China’s lead negotiator Su Wei told reporters that the country would “not rule out the possibility of legally binding [sic]. It is possible for us, but it depends on the negotiations”.
“Since the EU is the only group of parties that is ready to consider a second [Kyoto protocol] commitment period we are ready and willing to engage constructively with the EU,” said Su.
Yesterday the US said it would not consider its own binding emission reduction obligations as long as “major developing economies” were not bound. China would certainly count as one of those however, India today responded less positively.
“The objective in Durban should not be a new treaty,” said JM Mauskar, special secretary to the Indian Ministry of Environment. “In Cancun we decided to set up the review process for 2013-2015. With the help of this and the next IPCC assessment, we will be able to decide on the future direction,” said Mauskar.
The Indian delegation is at its first COP since the dismissal of popular environment minister Jairam Ramesh in July.

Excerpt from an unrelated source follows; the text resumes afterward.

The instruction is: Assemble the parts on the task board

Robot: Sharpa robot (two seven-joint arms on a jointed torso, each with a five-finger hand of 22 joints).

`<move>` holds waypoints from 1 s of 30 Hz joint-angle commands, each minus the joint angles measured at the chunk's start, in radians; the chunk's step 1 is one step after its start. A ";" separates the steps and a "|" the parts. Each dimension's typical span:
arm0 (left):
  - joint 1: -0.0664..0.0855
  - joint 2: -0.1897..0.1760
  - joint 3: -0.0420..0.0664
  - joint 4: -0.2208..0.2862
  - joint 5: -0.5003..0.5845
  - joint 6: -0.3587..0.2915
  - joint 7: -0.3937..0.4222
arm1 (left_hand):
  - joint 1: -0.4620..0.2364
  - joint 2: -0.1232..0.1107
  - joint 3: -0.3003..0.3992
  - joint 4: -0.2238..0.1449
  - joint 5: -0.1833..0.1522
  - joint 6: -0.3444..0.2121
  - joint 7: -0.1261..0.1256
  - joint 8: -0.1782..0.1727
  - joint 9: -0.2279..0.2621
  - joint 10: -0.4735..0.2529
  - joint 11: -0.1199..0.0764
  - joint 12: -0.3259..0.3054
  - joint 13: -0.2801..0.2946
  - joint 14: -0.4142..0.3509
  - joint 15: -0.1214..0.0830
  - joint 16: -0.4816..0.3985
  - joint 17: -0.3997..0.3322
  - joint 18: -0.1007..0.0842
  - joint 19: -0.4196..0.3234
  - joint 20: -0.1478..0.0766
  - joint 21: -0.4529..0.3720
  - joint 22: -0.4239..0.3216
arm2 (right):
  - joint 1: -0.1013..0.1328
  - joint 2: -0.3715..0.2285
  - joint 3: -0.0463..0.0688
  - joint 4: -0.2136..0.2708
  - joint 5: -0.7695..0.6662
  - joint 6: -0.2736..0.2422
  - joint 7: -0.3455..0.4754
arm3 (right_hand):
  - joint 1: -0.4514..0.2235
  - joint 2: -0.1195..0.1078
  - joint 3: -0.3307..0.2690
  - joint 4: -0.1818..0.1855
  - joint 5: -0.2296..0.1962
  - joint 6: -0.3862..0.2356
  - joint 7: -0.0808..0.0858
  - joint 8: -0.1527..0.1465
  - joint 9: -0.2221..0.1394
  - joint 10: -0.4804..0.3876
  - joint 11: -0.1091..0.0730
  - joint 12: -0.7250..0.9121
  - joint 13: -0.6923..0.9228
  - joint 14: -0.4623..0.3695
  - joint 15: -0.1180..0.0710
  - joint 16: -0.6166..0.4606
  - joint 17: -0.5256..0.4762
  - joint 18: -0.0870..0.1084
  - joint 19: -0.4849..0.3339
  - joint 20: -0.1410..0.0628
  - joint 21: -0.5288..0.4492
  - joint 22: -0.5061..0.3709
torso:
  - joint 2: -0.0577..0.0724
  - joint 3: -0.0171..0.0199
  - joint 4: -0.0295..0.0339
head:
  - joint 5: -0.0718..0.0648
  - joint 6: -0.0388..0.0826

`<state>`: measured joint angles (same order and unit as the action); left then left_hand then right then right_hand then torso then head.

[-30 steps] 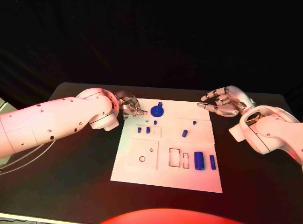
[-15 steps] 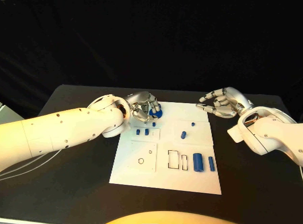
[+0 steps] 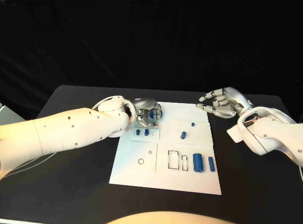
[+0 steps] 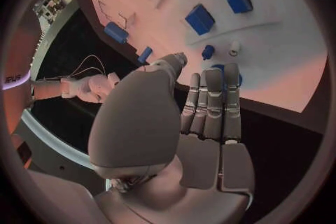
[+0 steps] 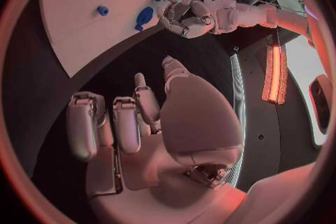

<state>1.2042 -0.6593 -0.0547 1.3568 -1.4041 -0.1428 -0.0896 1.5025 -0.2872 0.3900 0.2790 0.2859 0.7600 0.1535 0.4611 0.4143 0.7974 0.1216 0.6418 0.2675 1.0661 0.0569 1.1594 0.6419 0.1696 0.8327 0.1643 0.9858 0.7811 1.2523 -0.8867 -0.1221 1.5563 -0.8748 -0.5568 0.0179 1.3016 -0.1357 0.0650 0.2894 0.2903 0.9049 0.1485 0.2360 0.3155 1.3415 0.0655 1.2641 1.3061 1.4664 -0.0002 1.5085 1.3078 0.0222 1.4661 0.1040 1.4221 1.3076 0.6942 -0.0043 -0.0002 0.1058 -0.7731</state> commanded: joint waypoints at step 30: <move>-0.002 0.039 -0.004 -0.049 -0.066 0.111 -0.060 | 0.038 0.012 0.067 -0.012 -0.006 0.099 -0.009 -0.032 -0.056 0.092 -0.023 0.006 -0.039 0.111 -0.020 0.154 0.146 0.005 0.046 -0.016 0.082 0.083 | -0.001 0.002 0.000 0.003 -0.013 -0.008 0.017 | 0.012 -0.002 0.007 0.000 0.007 -0.005 -0.001 0.006 -0.002 -0.021 -0.002 -0.036 -0.019 0.070 -0.010 -0.009 0.137 0.016 0.033 -0.010 -0.016 0.170 | -0.001 0.0001 0.0007 | -0.003 -0.004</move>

“The Indian delegation is currently in a period of transition. Jairam Ramesh was removed in July and things seem to have slowed down,” suggested a member of Indian civil society at the conference.
“They were slow when Ramesh first started as well.”
“The Indian delegation is very experienced and they are good at what they do. They have submitted an equity paper and while an equitable deal is important, there’s nothing in it to help move the overall process along.”
There has also been confusion over the size of the Indian delegation with different sources numbering it from 15 to 42 members, making it smaller than many comparative nations.